» The problem
In the listing below, the answer starts at the line that has "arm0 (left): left" and stops after the line that has "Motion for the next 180"; please repeat that part exactly and nothing more.

» Input data
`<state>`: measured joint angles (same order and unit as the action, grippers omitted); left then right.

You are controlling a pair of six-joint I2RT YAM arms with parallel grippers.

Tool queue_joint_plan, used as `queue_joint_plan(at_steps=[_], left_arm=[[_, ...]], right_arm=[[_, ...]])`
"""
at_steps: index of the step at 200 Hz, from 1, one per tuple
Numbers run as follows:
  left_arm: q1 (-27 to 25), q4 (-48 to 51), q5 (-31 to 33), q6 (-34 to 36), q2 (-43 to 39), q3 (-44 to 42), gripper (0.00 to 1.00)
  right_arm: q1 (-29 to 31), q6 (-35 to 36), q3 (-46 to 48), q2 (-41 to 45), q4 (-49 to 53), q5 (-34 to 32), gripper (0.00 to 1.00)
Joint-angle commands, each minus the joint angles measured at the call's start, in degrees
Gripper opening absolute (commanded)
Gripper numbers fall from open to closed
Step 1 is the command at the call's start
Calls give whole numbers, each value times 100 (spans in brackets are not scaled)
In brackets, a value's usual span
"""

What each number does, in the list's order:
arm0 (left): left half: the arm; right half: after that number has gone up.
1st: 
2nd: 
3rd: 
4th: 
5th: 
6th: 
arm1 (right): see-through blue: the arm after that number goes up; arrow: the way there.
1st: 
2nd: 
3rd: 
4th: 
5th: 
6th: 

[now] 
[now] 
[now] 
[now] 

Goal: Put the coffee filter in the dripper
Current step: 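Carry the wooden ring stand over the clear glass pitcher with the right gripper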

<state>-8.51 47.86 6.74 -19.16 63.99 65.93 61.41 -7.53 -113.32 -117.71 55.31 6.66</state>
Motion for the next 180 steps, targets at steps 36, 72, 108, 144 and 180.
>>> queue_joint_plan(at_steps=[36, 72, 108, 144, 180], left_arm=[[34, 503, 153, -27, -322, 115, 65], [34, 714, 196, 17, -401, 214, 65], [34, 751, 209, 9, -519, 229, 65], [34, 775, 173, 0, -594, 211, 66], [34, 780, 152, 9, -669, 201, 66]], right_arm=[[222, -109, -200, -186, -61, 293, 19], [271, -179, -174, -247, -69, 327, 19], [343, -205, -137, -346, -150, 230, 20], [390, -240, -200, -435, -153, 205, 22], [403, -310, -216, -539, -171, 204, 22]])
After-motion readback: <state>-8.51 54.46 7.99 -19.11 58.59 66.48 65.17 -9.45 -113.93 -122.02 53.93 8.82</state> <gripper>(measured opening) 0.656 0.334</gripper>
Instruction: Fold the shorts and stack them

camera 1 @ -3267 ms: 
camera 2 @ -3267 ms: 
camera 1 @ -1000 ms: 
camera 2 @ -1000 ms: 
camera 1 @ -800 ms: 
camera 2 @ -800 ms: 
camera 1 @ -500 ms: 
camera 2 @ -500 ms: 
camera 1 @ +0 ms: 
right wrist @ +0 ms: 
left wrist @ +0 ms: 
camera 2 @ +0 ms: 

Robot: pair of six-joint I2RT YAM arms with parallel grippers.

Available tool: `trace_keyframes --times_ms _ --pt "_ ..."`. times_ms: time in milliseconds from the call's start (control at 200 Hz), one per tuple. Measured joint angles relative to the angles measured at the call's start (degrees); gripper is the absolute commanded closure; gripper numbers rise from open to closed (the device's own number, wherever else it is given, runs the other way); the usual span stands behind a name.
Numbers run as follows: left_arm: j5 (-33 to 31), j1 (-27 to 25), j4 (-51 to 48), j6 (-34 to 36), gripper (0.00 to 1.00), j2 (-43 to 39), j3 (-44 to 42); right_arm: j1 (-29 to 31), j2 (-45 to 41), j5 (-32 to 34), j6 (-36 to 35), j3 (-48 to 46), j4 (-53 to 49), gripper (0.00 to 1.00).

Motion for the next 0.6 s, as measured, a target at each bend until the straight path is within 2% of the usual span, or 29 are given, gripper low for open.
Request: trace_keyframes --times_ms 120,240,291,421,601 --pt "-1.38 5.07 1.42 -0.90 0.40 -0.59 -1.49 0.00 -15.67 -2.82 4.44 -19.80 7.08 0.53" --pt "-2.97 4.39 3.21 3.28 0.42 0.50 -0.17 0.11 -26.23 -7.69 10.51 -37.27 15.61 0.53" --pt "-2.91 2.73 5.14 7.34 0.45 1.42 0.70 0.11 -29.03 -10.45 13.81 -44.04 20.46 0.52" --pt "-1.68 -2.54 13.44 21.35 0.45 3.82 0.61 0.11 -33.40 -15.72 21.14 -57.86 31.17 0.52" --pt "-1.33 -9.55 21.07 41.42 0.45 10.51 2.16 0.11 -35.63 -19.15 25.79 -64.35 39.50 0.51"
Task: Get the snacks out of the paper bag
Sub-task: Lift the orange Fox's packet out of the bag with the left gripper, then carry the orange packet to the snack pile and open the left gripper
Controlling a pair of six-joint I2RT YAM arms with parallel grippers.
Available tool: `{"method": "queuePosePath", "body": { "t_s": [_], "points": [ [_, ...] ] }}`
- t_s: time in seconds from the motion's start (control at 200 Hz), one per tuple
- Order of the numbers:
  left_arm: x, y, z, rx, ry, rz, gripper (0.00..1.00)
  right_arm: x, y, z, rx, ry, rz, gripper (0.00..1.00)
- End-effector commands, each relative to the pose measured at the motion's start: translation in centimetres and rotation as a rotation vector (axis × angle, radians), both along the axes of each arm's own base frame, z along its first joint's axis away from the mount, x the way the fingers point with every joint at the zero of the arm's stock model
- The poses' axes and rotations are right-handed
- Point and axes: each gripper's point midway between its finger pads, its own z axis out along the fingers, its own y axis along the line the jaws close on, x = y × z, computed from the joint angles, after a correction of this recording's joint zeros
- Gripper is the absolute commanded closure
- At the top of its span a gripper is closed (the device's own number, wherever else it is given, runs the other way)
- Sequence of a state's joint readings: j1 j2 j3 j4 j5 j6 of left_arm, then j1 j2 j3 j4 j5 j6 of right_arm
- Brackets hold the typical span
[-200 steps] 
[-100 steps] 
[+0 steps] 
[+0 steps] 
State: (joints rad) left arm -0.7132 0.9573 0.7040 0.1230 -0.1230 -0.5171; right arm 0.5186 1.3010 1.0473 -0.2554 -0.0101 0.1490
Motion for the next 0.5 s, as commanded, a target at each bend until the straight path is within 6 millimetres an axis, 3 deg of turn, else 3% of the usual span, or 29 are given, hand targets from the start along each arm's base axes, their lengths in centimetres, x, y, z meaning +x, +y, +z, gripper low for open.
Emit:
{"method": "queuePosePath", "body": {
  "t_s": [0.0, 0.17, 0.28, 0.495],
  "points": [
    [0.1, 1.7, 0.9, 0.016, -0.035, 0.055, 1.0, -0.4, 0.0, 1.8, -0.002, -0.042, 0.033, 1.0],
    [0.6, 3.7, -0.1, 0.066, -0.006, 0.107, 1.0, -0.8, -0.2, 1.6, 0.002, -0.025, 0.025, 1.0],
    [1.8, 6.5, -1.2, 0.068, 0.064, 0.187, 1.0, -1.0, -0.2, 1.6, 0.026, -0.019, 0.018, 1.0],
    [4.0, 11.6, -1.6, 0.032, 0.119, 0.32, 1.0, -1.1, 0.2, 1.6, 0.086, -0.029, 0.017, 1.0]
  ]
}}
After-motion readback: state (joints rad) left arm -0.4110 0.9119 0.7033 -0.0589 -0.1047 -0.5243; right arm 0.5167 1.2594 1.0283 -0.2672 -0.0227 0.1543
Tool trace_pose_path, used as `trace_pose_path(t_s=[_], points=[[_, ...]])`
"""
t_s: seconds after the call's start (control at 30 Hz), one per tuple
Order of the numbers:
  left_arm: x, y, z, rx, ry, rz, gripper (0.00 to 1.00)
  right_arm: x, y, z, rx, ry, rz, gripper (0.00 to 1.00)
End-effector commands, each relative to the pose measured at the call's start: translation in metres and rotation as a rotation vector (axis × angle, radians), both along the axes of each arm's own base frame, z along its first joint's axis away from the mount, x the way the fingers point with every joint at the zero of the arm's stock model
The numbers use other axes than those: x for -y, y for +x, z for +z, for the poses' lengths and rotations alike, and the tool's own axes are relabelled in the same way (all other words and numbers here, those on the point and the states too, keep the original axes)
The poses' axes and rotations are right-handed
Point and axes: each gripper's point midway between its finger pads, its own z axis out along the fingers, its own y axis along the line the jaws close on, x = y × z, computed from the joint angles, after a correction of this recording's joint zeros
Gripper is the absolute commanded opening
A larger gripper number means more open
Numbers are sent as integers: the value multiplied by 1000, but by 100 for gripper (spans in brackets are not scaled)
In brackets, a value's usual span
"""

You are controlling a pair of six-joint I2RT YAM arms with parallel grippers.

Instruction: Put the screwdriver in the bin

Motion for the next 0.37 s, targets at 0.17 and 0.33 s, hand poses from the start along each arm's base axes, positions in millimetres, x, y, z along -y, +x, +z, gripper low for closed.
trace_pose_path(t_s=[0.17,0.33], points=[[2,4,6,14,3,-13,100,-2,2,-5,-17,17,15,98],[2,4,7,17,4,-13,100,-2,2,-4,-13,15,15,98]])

» Response to this task
arm0 (left): left half: the arm; right half: after that number has gone up.
1st: 
2nd: 
3rd: 
4th: 
5th: 
6th: 
arm1 (right): see-through blue: the arm after that number goes up; arrow: the way there.
1st: 
2nd: 
3rd: 
4th: 
5th: 
6th: 

[now] 
[now] 
[now] 
[now] 

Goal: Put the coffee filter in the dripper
Current step: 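Carry the wooden ring stand over the clear glass pitcher with the right gripper
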
<state>-8.51 47.86 6.74 -19.16 63.99 65.93 61.41 -7.53 -113.32 -117.71 55.31 6.66</state>
Motion for the next 180 steps, targets at steps 36, 72, 108, 144 and 180.

Nothing else belongs to this exercise.